Given its importance, why have you not included equity as its own criteria?
Where equity fits was a key area of discussion as we reflected on how the criteria are used and thought about how they could be improved. Because reducing inequalities and leaving no one behind are policy goals for nearly all governments and other development actors today, we are seeing more interventions aimed at equity, and more interest in evaluating whether or not particular interventions are helping to achieve those goals. Aspects of equity are covered in evaluations as part of relevance, effectiveness and impact – as well as under sustainability, coherence and efficiency.
Some of the changes made to the definitions are also aimed at encouraging better analysis of equity effects. Specifically:
Under relevance, we put the priorities of individuals affected by the intervention up front
Relevance is defined as responding to the equity conditions in context
The definition flags that there may be conflicts between different stakeholders’ priorities and needs (with marginalized groups often having been excluded from official processes to set priorities)
Under effectiveness, the definition now includes differential results across groups
The forthcoming guidance will go into detail on how to apply an equity lens to the criteria
We also think equity needs to be taken into account beyond the criteria: it should inform the entire evaluation process, including decisions about what gets evaluated and how. More work needs to be done to take an equity-informed approach to evaluation.
Are these criteria just for evaluating projects?
No. We use the term “intervention” throughout the definitions because it is a broad, neutral term that can be applied to any evaluand (subject of evaluation). The criteria are commonly used for evaluating policies, strategies, thematic areas, peacebuilding activities, programmes, country programmes/strategies, etc.
Can these criteria be used to evaluate climate change action and finance?
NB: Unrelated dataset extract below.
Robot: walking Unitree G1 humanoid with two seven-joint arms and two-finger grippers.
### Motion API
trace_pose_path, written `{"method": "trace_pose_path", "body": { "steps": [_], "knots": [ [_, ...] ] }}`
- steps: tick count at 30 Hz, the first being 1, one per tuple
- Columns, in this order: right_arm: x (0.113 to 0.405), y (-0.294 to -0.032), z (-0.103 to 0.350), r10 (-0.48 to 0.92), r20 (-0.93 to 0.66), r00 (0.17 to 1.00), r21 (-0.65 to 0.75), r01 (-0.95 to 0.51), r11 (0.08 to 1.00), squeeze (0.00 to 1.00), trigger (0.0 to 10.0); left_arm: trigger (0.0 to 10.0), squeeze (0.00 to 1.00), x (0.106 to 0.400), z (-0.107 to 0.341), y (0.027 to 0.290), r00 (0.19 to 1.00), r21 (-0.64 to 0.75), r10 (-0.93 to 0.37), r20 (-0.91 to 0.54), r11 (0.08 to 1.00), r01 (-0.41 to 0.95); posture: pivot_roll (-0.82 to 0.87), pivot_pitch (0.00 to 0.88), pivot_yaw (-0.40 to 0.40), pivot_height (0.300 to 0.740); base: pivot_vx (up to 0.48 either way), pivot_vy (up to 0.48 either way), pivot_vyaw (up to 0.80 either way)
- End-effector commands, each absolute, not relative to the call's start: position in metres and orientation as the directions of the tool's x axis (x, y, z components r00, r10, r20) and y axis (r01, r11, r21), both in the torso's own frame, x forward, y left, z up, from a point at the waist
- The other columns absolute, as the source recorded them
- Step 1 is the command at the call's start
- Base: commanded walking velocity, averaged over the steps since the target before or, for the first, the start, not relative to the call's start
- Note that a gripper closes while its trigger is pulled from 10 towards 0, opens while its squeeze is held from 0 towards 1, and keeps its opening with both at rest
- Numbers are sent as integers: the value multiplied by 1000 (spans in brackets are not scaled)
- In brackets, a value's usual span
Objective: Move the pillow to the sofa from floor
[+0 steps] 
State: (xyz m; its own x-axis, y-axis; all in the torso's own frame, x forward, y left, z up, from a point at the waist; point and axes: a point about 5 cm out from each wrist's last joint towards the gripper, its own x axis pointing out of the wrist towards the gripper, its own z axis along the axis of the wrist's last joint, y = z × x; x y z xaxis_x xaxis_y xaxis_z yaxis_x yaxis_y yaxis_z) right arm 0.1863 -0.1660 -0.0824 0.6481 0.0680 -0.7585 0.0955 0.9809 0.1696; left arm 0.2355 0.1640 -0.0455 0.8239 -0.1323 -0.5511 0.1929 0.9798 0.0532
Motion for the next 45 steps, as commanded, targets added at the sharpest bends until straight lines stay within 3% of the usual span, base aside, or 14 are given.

The criteria are useful for evaluating efforts (whether national, sub-national or international) aimed at achieving the Sustainable Development Goals as set out in Agenda 2030 and national contributions to the Paris Agreement. These criteria can be used both to evaluate the extent to which environment and climate change are well-integrated into development interventions (mainstreaming), and to evaluate specific climate mitigation or adaptation interventions.
The revision of the evaluation criteria strengthens the emphasis on environmental effects in several ways, and we believe they will be useful to push for better evaluation of Paris-related commitments, as well as for applying a climate lens to evaluations of development and humanitarian activities. References to environmental effects have been added to the definitions of Relevance, Impact and Sustainability. Furthermore, Coherence is being added as a new criteria to encourage better responses to the climate emergency, including analysis of potential synergies and trade-offs between development and climate priorities.
Can these criteria be used to evaluate transformational change?
Yes and no. Yes, the criteria can be used to understand how different interventions are (or are not) creating transformational changes. The potential transformative effects of an intervention are captured under the new definition of impact. We expect evaluations will look more and more at questions related to transformation, reflecting the growing interest in understanding transformational change and the imperative for transformation described in both Agenda 2030 and the Paris Agreement. The evaluation methods needed to answer these questions are still emerging.
However, the evaluation criteria are intended to be used in evaluating an intervention (some intentional effort to create a change in the world), they are not a particularly useful tool for descriptive analysis of transformative change or systems change.
What about the SDG’s and Agenda 2030 - I don’t see any references in the definitions?
The criteria are intended to be used to evaluate interventions aimed at achieving goals such as those set out in Agenda 2030. They are commonly used to evaluate progress towards achieving SDG targets, by examining the effects of policies, programmes or projects. The criteria are therefore useful for evaluating national or international SDG-related efforts, and they will also remain relevant and useful when policy priorities and goals change.